Now they've got another high profile science fiction sequel, though, as Deadline has word of Silver and Jaffa's involvement with Jurassic Park 4. The continuation has been frequently discussed since Jurassic Park III arrived in 2001, and various different writers have tried various different approaches, including an unused concept by William Monahan and John Sayles that involved a team of hyper-intelligent dinosaur mercenaries. No, seriously. There are years of talk and vague comments about a potential sequel, some of which suggests that the fourth film would be a springboard for a second trilogy.
Steven Spielberg, who directed the first and second movies from scripts by David Koepp based on the novels of the late Michael Crichton, definitely won't be returning as director, but if it does come together, he will produce alongside Kathleen Kennedy and Frank Marshall. Joe Johnston, the Captain America: The First Avenger and Jumanji helmer who took over the series on Jurassic Park III, has long been associated with the fourth installment, but nothing's concrete here.
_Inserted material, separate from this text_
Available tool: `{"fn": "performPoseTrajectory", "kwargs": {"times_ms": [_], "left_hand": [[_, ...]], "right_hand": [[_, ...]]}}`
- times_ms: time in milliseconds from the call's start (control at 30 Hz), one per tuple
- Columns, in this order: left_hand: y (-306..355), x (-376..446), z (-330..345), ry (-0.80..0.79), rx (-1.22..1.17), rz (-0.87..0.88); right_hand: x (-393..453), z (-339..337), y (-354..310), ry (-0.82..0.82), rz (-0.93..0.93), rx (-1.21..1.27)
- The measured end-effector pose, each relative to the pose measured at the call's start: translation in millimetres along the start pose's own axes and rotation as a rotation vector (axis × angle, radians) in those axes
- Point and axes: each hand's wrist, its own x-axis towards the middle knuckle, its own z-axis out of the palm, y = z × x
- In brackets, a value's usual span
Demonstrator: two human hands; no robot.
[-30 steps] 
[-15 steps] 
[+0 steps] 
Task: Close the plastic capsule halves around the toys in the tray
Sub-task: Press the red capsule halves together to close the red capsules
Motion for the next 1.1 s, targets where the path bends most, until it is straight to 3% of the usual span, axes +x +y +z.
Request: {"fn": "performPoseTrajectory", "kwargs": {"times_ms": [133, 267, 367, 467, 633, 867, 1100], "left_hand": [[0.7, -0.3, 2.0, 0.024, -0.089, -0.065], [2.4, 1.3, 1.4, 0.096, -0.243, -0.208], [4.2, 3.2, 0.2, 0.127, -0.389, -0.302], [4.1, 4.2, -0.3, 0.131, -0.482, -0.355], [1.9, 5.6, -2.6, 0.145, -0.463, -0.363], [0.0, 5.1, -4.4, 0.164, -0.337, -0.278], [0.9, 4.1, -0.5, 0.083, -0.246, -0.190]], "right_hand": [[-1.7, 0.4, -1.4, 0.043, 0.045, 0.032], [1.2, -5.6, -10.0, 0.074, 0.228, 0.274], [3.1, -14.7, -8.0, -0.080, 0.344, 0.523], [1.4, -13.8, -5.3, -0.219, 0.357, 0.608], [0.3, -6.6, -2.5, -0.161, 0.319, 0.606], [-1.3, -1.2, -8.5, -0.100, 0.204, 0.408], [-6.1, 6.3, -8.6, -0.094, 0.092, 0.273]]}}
Since the first three movies grossed almost $2 billion globally and remain pop-cultural touchstones, it makes perfect sense that Universal Pictures would continue investing in the established property. The studio has set a 3D re-release of Jurassic Park for next July, a full twenty years after Spielberg's blockbuster became a summer blockbuster of unprecedented proportions and ushered in the age of CGI. If that re-release proves that moviegoers are still keen on the series, making this move a year in advance will allow Universal to hit the ground running on a new sequel.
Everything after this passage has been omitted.